• **Data shown**:
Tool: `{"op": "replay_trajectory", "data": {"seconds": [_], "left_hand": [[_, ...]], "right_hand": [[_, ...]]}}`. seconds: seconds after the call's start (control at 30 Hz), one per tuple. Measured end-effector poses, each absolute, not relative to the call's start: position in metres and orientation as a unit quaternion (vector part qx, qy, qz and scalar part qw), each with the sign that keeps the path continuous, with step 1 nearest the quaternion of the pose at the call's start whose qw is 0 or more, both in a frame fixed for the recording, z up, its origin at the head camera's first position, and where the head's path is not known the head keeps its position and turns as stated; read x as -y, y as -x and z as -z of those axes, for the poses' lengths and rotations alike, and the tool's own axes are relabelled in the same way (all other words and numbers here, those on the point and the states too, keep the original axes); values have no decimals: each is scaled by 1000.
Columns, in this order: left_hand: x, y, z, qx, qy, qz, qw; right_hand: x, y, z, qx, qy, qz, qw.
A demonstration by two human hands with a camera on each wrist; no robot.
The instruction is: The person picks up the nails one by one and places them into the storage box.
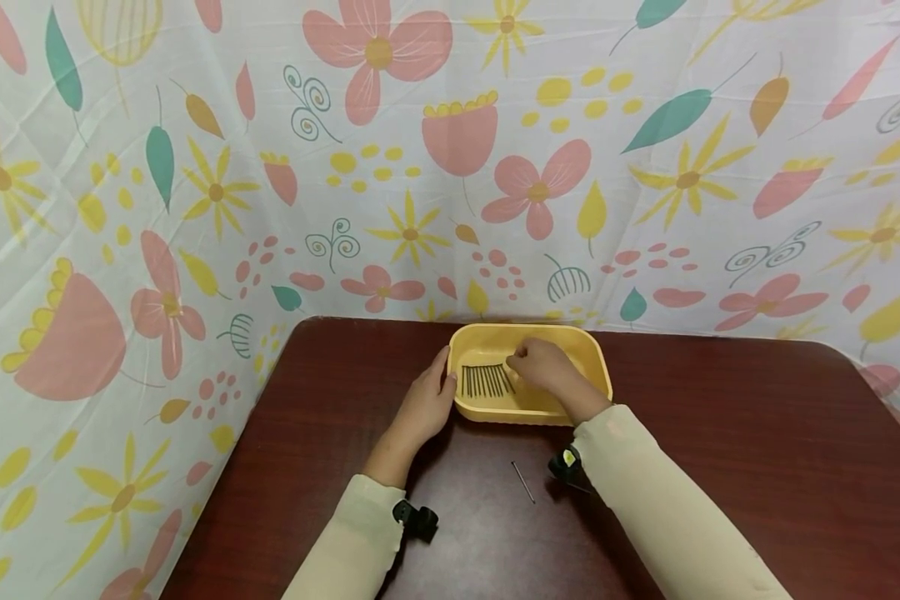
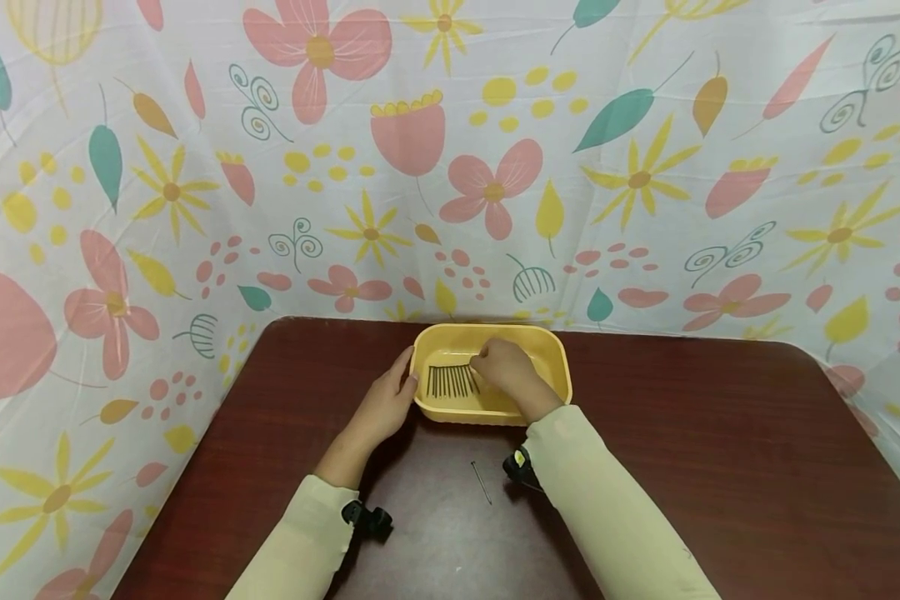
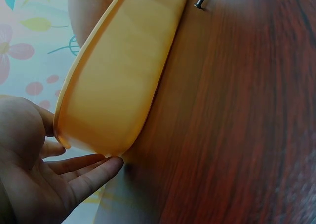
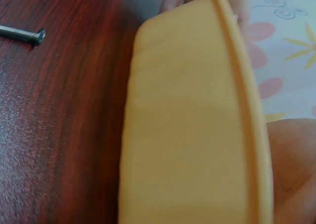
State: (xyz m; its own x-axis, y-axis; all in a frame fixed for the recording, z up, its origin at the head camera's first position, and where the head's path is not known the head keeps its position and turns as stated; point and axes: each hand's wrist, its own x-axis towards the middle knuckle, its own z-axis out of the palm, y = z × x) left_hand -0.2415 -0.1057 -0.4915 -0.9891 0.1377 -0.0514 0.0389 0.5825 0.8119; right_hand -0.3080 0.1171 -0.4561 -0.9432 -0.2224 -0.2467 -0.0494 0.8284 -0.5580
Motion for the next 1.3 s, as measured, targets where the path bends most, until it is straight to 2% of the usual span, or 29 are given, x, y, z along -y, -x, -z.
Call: {"op": "replay_trajectory", "data": {"seconds": [0.2,0.7,1.13,1.3], "left_hand": [[106,241,492,-886,-50,-458,50],[107,240,492,-887,-45,-457,50],[104,240,491,-889,-44,-453,48],[104,240,491,-892,-45,-448,42]], "right_hand": [[-124,295,441,-941,94,304,116],[-147,247,421,-921,120,365,67],[-171,199,426,-909,135,387,82],[-181,189,434,-905,144,387,107]]}}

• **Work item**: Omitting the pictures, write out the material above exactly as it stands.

• **Answer to this problem**:
Tool: `{"op": "replay_trajectory", "data": {"seconds": [_], "left_hand": [[_, ...]], "right_hand": [[_, ...]]}}`. seconds: seconds after the call's start (control at 30 Hz), one per tuple. Measured end-effector poses, each absolute, not relative to the call's start: position in metres and orientation as a unit quaternion (vector part qx, qy, qz and scalar part qw), each with the sign that keeps the path continuous, with step 1 nearest the quaternion of the pose at the call's start whose qw is 0 or more, both in a frame fixed for the recording, z up, its origin at the head camera's first position, and where the head's path is not known the head keeps its position and turns as stated; read x as -y, y as -x and z as -z of those axes, for the poses' lengths and rotations alike, and the tool's own axes are relabelled in the same way (all other words and numbers here, those on the point and the states too, keep the original axes); values have no decimals: each is scaled by 1000.
Columns, in this order: left_hand: x, y, z, qx, qy, qz, qw; right_hand: x, y, z, qx, qy, qz, qw.
A demonstration by two human hands with a camera on each wrist; no robot.
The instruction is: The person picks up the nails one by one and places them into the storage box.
State: (xyz m; its own x-axis, y-axis; all in a frame fixed for the recording, z up, its origin at the head camera's first position, and where the head's path is not known the head keeps its position and turns as stated; point and axes: each hand's wrist, its own x-axis towards the middle knuckle, its own z-axis out of the palm, y = z × x) left_hand -0.2415 -0.1057 -0.4915 -0.9891 0.1377 -0.0514 0.0389 0.5825 0.8119; right_hand -0.3080 0.1171 -0.4561 -0.9432 -0.2224 -0.2467 -0.0494 0.8284 -0.5580
Motion for the next 1.3 s, as measured, targets where the path bends most, until it is straight to 2% of the usual span, or 29 are given, x, y, z along -y, -x, -z.
Call: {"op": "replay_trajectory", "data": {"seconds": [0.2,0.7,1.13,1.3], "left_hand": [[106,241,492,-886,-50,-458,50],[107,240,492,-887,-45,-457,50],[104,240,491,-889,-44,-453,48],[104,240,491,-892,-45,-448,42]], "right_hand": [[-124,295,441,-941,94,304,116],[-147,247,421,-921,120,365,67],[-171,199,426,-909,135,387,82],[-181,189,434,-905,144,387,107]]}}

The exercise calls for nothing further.